Vous avez balayé d'un revers de main toutes ces recettes, pourtant substantielles, qui auraient permis d'épargner les plus démunis. Pour la majorité sénatoriale, il s'agit d'un dogme : ne pas solliciter les plus aisés, encore moins les plus fortunés.
À l'inverse, nous estimons que les familles aux revenus très élevés doivent contribuer comme tout le monde. Je rappelle les 1 800 familles qui ne paient que 26 % d'impôt au lieu de 50 % : une source de recettes majeure qui viendrait abonder le budget de la sécurité sociale. Maintenons donc la suppression de cet article 44. (Applaudissements sur les travées des groupes SER et CRCE-K.)
M. Thomas Dossus. Au fond, lors de l'examen de ce budget de la sécurité sociale comme de celui de l'État, qui va commencer bientôt au Sénat, une seule interrogation se pose : qui va payer la note de huit années d'une politique de l'offre inefficace et de tous ces cadeaux fiscaux ?

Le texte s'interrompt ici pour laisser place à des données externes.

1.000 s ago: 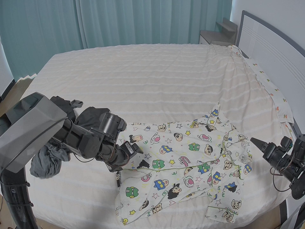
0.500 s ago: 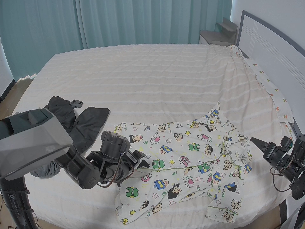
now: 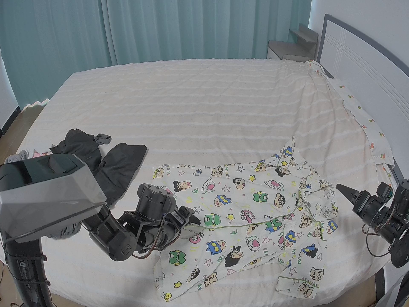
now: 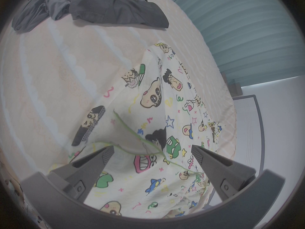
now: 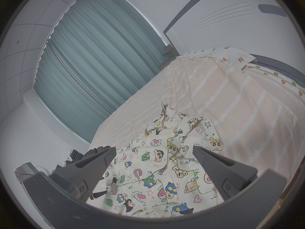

Avec l'article 44 et le rétablissement du gel des prestations, une réponse se dessine.
Certes, l'amendement n° 715 rectifié est présenté comme un geste de générosité, puisqu'il exclut du gel les bénéficiaires de l'AAH, mais il sacrifie tout de même l'ensemble des autres allocataires des minima sociaux ainsi que les retraités, censés pouvoir supporter cette perte de revalorisation et donc de pouvoir d'achat. Nous parlons de retraites à partir de 1 400 euros. Près de 6 millions de bénéficiaires des minima sociaux se retrouveront donc sollicités pour rétablir les comptes sociaux.
En revanche, nous voyons certains verser des larmes de crocodile lorsque l'on envisage de faire contribuer les plus grands patrimoines de ce pays. Par conséquent, les comptes sociaux demeureront déséquilibrés, et l'attrition des recettes – cette politique des caisses vides – se poursuivra. Que ferons-nous l'année prochaine ? Allons-nous encore devoir geler des allocations tous les ans pendant quatre ans, comme pour la sous-indexation prévue des pensions ? Combien de temps ferons-nous payer aux plus modestes cette politique de l'offre qui creuse le déficit de toutes les administrations publiques ?
Cette quasi-année blanche n'a pas non plus pour objectif de faire contribuer tout le monde. Les 3,6 milliards d'euros que vous entendez récupérer sur le dos des ménages les plus pauvres et modestes servent à compenser la division par deux de la surtaxe de l'impôt sur les sociétés inscrite dans le projet de loi de finances, qui ferait perdre 4 milliards d'euros aux comptes publics. (Applaudissements sur les travées du groupe GEST.)